Concernant le projet de loi portant révision de la discipline de la Croix-Rouge, définitivement approuvé hier par la Chambre des députés, la Fédération nationale des ordres des professions infirmières (Fnopi) apprécie « la modification, souvent souhaitée, de la dénomination ‘infirmières volontaires’ remplacée par des termes plus appropriés tels que ‘auxiliaire sanitaire militaire Cri’ et ‘opérateur de soutien sanitaire Cri' ». Mais « malgré cette intervention qui évite la confusion et le chevauchement avec la figure de l’infirmière diplômée », pour la Fnopi il reste « de grands doutes quant à l’inclusion des seules infirmières gestionnaires parmi les catégories de cadres du corps militaire volontaire ».

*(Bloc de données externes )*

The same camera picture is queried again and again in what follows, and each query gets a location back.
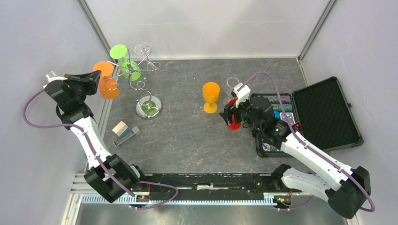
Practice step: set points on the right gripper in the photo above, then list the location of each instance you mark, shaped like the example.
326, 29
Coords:
229, 109

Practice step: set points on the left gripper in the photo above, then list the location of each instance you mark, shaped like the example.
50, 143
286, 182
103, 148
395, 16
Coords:
93, 79

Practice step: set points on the orange wine glass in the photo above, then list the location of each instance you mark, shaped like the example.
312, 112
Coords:
107, 86

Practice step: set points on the red wine glass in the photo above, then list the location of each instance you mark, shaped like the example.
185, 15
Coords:
233, 125

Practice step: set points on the clear wine glass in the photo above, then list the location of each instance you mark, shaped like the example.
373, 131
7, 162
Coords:
227, 89
145, 49

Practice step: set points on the yellow wine glass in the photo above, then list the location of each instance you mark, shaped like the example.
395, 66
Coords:
210, 91

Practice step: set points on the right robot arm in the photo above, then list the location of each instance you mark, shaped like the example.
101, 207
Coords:
344, 188

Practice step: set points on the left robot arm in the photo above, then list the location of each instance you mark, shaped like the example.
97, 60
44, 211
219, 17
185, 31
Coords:
108, 174

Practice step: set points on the green wine glass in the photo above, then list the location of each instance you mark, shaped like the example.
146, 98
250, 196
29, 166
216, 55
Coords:
128, 67

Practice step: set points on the clear wine glass on rack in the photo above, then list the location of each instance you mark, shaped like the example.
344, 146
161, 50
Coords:
145, 49

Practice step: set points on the chrome wine glass rack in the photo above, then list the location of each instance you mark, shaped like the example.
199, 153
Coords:
148, 106

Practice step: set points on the blue round dealer chip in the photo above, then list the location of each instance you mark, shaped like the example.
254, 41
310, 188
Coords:
277, 114

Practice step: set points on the blue playing card deck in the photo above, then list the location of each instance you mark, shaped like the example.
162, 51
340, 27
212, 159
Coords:
288, 117

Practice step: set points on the beige and blue toy brick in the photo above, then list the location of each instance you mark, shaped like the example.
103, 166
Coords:
121, 129

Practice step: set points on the grey toy girder piece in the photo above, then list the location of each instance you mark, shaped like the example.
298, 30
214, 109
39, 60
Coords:
130, 133

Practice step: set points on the black poker chip case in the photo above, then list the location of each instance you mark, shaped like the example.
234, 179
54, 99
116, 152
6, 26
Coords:
322, 114

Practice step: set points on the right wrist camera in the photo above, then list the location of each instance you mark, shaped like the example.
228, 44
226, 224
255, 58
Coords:
241, 93

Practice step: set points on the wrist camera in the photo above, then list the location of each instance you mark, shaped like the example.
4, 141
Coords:
51, 76
241, 93

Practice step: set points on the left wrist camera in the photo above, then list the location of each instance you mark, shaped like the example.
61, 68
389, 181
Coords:
51, 76

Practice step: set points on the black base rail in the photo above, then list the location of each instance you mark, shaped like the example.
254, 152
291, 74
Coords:
210, 188

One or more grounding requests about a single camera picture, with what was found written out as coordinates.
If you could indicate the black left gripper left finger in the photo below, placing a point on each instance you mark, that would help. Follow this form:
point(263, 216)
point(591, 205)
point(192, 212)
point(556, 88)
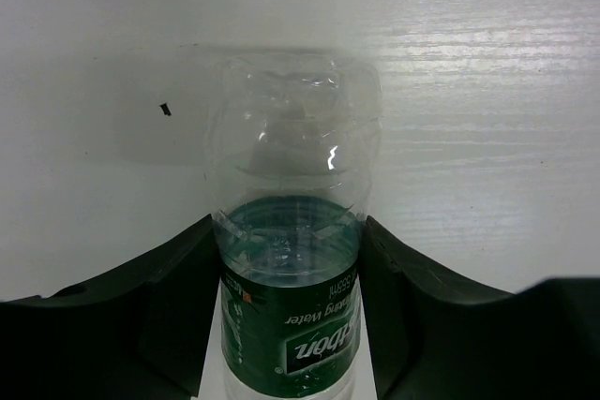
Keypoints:
point(138, 331)

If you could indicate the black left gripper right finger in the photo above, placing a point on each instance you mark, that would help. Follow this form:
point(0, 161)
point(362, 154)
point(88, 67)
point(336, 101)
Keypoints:
point(436, 334)

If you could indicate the green label clear bottle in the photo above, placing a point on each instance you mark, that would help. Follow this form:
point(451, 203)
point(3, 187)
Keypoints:
point(290, 143)

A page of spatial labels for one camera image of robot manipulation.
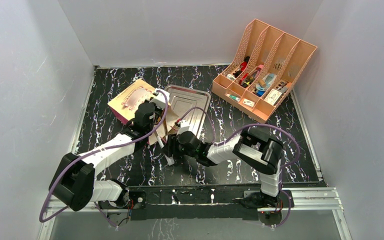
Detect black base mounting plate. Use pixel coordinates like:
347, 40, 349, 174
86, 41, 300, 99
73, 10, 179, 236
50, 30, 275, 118
98, 183, 295, 224

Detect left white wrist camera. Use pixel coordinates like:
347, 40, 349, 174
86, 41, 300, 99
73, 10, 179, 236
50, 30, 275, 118
149, 88, 170, 109

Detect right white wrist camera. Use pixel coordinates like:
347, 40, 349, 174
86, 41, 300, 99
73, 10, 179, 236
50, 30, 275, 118
175, 119, 190, 135

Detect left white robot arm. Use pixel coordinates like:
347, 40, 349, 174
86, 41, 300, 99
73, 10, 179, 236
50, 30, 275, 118
49, 102, 164, 212

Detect pink paper bag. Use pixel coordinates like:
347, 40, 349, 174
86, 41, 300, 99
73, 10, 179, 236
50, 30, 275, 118
108, 79, 180, 134

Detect white label card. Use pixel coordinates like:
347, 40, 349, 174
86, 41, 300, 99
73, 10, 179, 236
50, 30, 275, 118
264, 89, 282, 106

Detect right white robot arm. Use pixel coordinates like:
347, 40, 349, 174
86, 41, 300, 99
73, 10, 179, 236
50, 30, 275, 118
162, 127, 284, 209

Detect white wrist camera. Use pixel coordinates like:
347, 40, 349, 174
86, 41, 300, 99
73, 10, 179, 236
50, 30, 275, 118
175, 119, 190, 135
149, 88, 170, 109

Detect red black bottle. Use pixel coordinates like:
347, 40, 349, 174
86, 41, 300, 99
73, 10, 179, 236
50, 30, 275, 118
232, 56, 250, 78

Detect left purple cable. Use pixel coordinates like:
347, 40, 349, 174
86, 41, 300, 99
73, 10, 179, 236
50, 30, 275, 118
38, 89, 170, 223

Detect silver metal tray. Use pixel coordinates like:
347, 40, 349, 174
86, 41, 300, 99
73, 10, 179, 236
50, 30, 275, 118
164, 84, 211, 136

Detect small green white tube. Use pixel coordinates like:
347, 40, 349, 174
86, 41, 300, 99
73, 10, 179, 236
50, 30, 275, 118
226, 94, 241, 103

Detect pink desk file organizer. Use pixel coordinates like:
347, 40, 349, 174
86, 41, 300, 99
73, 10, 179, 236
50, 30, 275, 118
212, 19, 317, 123

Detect blue tape roll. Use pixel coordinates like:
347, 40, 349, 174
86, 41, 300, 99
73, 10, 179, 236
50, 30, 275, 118
254, 73, 277, 97

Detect small white packet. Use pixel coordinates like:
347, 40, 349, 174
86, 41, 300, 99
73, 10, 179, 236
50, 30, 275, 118
242, 99, 255, 108

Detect pink capped dark bottle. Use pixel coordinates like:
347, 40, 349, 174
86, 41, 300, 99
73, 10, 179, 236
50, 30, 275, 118
239, 64, 264, 89

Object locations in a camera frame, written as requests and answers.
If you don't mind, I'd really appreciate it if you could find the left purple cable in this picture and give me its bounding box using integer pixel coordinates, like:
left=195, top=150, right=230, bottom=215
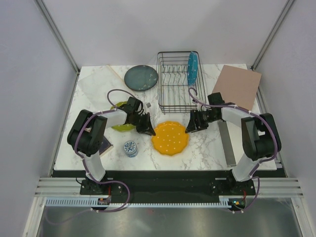
left=74, top=88, right=131, bottom=213

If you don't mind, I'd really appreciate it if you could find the blue polka dot plate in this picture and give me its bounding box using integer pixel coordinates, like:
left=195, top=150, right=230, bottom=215
left=187, top=51, right=198, bottom=86

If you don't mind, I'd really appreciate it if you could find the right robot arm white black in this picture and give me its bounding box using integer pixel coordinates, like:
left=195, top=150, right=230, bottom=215
left=185, top=87, right=281, bottom=195

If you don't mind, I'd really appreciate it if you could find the grey metal bar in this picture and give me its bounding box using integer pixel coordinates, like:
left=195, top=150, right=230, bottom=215
left=218, top=121, right=237, bottom=168

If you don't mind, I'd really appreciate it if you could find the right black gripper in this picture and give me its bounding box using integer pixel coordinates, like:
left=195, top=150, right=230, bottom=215
left=185, top=109, right=218, bottom=133

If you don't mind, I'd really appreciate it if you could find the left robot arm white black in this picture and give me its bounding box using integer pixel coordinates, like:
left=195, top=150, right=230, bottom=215
left=67, top=97, right=156, bottom=194

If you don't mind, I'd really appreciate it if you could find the orange polka dot plate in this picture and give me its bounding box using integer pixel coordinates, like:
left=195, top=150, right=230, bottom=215
left=151, top=121, right=190, bottom=156

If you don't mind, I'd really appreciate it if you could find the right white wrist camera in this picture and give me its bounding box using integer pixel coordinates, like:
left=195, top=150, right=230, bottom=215
left=197, top=104, right=207, bottom=111

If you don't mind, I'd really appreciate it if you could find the white slotted cable duct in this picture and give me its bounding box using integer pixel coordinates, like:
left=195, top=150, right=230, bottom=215
left=45, top=197, right=244, bottom=208

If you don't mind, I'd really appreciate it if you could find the dark hardcover book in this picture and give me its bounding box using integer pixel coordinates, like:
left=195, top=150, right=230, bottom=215
left=99, top=136, right=113, bottom=156

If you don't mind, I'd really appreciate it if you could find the black wire dish rack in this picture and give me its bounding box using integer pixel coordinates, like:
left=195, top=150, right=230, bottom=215
left=157, top=51, right=206, bottom=114

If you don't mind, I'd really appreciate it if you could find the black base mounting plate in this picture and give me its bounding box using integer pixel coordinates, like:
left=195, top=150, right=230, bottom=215
left=80, top=171, right=256, bottom=203

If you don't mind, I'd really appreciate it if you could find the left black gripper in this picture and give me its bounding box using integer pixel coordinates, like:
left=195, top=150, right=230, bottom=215
left=131, top=112, right=156, bottom=136

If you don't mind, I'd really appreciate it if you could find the dark grey round plate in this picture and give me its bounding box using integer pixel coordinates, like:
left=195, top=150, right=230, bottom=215
left=124, top=65, right=158, bottom=91

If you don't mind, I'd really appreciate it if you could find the blue white ceramic cup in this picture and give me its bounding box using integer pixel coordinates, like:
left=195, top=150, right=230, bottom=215
left=123, top=141, right=138, bottom=158

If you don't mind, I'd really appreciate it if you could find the green polka dot plate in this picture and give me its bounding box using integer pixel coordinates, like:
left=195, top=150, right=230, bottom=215
left=112, top=101, right=135, bottom=132

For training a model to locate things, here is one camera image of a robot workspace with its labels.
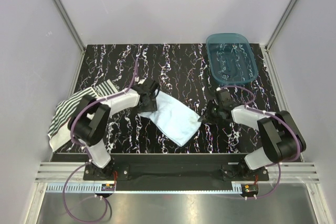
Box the light blue towel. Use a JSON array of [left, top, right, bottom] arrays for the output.
[[139, 92, 201, 147]]

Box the aluminium front rail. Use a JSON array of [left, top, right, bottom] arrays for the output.
[[35, 162, 319, 184]]

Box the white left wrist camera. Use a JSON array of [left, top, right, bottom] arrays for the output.
[[135, 77, 145, 84]]

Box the white slotted cable duct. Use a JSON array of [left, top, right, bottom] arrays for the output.
[[46, 182, 243, 194]]

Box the green white striped towel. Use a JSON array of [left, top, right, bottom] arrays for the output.
[[47, 80, 118, 152]]

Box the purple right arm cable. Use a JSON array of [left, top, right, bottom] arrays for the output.
[[219, 84, 301, 200]]

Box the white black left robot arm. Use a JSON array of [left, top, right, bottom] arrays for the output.
[[68, 79, 160, 180]]

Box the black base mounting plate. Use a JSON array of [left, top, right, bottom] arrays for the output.
[[83, 154, 269, 193]]

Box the teal transparent plastic bin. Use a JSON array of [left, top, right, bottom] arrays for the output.
[[206, 33, 258, 86]]

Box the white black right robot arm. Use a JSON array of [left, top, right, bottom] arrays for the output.
[[198, 87, 307, 180]]

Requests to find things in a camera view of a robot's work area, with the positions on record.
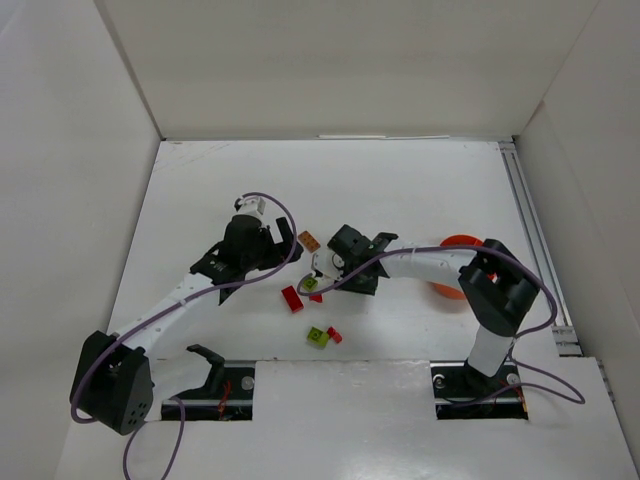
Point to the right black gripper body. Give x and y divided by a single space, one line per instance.
353 248

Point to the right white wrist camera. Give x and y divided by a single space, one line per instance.
327 267

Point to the red rectangular lego brick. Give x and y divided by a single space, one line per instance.
292 299

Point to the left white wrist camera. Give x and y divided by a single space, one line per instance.
253 206

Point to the orange round divided container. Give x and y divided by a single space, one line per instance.
459 258

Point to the aluminium rail on right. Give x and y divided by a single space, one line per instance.
564 333

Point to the brown studded lego plate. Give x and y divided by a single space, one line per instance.
308 241

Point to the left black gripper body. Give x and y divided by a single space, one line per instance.
273 245

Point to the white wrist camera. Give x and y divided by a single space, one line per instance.
327 267
253 206

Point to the small red lego near front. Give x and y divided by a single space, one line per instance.
334 335

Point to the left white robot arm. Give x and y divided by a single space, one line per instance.
123 377

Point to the lime green square lego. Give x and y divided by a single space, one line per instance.
309 284

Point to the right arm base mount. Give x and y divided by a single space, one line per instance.
461 393

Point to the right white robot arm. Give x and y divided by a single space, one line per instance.
497 287

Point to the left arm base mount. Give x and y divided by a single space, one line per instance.
227 393

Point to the lime green lego near front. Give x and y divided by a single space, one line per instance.
317 338

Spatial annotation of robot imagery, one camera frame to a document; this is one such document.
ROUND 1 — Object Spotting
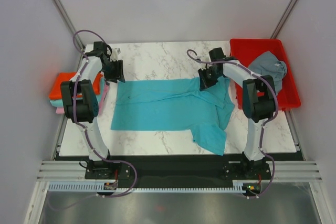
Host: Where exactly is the teal t shirt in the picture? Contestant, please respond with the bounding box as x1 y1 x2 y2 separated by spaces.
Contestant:
111 77 235 155
50 78 105 108

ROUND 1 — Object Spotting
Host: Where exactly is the folded red t shirt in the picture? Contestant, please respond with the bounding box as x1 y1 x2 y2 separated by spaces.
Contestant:
49 72 104 101

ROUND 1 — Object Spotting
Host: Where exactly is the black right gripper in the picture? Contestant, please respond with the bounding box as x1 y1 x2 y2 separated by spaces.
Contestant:
198 66 222 91

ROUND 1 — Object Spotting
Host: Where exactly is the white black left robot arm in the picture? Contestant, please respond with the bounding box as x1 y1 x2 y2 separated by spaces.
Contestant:
60 41 125 178

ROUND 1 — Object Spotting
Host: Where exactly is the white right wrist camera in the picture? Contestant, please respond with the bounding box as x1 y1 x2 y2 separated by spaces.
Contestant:
201 63 212 70

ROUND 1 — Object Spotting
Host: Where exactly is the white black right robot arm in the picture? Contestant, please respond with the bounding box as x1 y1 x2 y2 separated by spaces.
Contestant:
195 48 279 179

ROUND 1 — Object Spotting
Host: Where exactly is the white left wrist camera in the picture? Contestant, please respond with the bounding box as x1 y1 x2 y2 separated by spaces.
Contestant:
110 48 121 62

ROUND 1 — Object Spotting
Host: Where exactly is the grey slotted cable duct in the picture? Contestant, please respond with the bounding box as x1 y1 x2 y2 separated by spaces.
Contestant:
48 180 253 193

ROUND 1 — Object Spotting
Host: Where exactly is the red plastic bin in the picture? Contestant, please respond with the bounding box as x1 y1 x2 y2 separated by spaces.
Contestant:
230 39 301 111

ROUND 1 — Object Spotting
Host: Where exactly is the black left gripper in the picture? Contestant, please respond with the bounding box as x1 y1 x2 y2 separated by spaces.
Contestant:
100 60 125 84

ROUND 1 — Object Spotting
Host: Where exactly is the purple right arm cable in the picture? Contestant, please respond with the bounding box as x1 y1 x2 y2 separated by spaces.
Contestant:
186 49 280 200

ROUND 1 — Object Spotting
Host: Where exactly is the aluminium frame rail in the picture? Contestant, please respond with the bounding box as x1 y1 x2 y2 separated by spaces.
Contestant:
37 161 322 182

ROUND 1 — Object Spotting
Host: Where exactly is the folded teal t shirt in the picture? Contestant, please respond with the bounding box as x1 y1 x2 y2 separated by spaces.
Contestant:
50 78 105 108

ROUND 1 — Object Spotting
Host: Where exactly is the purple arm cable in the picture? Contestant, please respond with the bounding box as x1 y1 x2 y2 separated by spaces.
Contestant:
72 29 139 210
186 49 280 200

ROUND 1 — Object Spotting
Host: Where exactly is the folded pink t shirt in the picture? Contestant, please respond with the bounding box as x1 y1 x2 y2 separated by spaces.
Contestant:
56 83 110 115

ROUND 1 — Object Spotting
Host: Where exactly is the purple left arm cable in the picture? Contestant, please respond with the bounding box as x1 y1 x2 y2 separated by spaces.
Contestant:
72 29 139 210

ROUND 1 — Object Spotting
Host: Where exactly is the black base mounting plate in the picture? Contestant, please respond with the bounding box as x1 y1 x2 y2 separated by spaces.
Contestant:
85 154 271 189

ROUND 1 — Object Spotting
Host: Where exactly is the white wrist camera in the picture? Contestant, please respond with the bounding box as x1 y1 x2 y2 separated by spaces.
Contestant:
201 63 212 70
110 48 121 62

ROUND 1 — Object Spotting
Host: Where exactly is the grey t shirt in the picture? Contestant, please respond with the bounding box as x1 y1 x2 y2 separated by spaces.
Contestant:
248 51 287 95

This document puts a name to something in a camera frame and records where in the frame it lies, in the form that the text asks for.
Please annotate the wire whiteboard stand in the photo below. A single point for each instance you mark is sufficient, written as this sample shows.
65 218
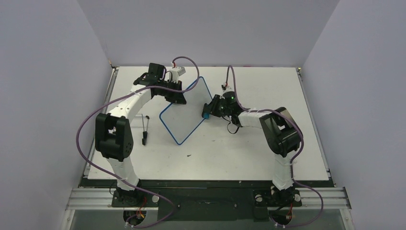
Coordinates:
145 125

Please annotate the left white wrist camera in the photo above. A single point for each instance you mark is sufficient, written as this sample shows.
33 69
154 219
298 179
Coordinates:
175 73

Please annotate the aluminium rail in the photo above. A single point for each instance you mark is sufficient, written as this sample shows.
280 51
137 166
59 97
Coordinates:
102 199

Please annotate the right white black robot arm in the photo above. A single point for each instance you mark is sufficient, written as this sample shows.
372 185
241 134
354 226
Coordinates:
281 136

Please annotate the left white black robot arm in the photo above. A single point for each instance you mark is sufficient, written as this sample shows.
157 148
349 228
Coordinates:
113 138

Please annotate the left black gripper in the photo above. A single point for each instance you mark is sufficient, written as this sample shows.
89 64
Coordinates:
178 97

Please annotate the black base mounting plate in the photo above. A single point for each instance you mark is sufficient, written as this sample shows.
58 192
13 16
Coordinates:
211 200

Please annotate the blue and black eraser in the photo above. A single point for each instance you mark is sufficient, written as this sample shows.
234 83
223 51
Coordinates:
206 113

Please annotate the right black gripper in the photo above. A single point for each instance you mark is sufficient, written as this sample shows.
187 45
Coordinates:
210 108

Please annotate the blue framed whiteboard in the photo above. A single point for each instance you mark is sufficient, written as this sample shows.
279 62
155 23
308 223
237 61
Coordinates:
182 120

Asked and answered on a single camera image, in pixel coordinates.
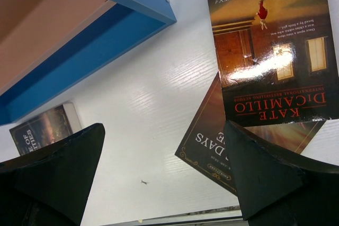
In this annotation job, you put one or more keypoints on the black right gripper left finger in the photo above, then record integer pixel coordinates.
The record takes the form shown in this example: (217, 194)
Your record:
(51, 185)

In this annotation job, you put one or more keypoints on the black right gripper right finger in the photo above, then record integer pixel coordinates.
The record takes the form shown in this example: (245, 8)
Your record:
(276, 186)

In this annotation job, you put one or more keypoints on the Edward Tulane book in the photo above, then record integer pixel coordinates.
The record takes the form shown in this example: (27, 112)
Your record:
(276, 60)

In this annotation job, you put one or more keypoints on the A Tale of Two Cities book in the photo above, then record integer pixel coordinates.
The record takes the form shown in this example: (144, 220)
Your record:
(46, 128)

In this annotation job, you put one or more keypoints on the Three Days to See book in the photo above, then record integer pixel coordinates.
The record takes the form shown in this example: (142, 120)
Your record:
(203, 145)

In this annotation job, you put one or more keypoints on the blue and yellow bookshelf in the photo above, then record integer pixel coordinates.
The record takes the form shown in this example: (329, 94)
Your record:
(48, 46)

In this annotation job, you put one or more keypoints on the aluminium mounting rail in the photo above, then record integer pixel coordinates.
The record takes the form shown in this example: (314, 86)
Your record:
(220, 216)

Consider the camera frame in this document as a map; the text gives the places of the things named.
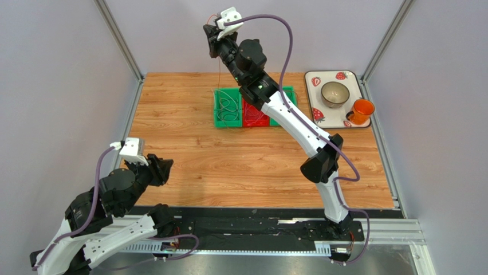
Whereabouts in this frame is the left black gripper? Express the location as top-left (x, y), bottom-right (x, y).
top-left (120, 152), bottom-right (175, 215)

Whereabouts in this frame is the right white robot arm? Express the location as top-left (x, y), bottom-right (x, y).
top-left (203, 24), bottom-right (352, 232)

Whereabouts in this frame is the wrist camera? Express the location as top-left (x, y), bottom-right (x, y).
top-left (217, 7), bottom-right (243, 41)
top-left (109, 137), bottom-right (148, 166)

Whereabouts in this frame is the green bin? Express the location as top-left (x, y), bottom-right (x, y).
top-left (269, 86), bottom-right (297, 127)
top-left (214, 88), bottom-right (242, 128)

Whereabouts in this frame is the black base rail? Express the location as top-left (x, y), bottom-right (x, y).
top-left (133, 206), bottom-right (376, 257)

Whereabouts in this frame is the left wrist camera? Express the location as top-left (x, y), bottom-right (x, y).
top-left (109, 137), bottom-right (148, 166)

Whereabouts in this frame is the orange cup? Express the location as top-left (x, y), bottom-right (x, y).
top-left (346, 99), bottom-right (375, 125)

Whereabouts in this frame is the grey bowl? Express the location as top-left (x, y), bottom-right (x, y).
top-left (321, 81), bottom-right (350, 108)

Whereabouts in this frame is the orange cable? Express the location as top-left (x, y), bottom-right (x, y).
top-left (207, 14), bottom-right (233, 123)

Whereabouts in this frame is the red bin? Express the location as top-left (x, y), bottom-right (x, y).
top-left (242, 98), bottom-right (270, 128)

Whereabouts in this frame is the right green bin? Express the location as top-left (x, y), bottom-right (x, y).
top-left (269, 86), bottom-right (297, 127)

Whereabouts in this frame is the left green bin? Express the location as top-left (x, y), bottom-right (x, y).
top-left (214, 88), bottom-right (242, 128)

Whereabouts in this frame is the pink cable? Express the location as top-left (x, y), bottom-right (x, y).
top-left (243, 101), bottom-right (269, 122)

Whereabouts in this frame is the strawberry pattern tray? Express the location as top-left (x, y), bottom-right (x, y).
top-left (304, 70), bottom-right (371, 129)

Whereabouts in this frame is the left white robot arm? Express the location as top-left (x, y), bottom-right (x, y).
top-left (30, 154), bottom-right (176, 274)

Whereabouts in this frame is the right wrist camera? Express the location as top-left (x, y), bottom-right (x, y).
top-left (217, 7), bottom-right (243, 41)

Pour la Fédération des infirmières, lit-on dans une note, « le fait de citer uniquement les infirmières gestionnaires dans le texte de la loi est limitatif car cela exclut les infirmières titulaires d’un master du rôle officiel et cela entraîne un rétrécissement significatif du public d’accès entre les catégories de personnel de direction. En fait, la présence des infirmières au sein de la Croix-Rouge italienne est considérablement compromise ».
« Nous espérons – conclut la Fnopi – que le Ministère de la Défense reconnaîtra l’importante contribution des infirmières en étendant cette possibilité, sur une base interprétative, à travers les décrets législatifs d’application, à toutes les infirmières en possession du titre académique qui donne accès à la fonction de direction ».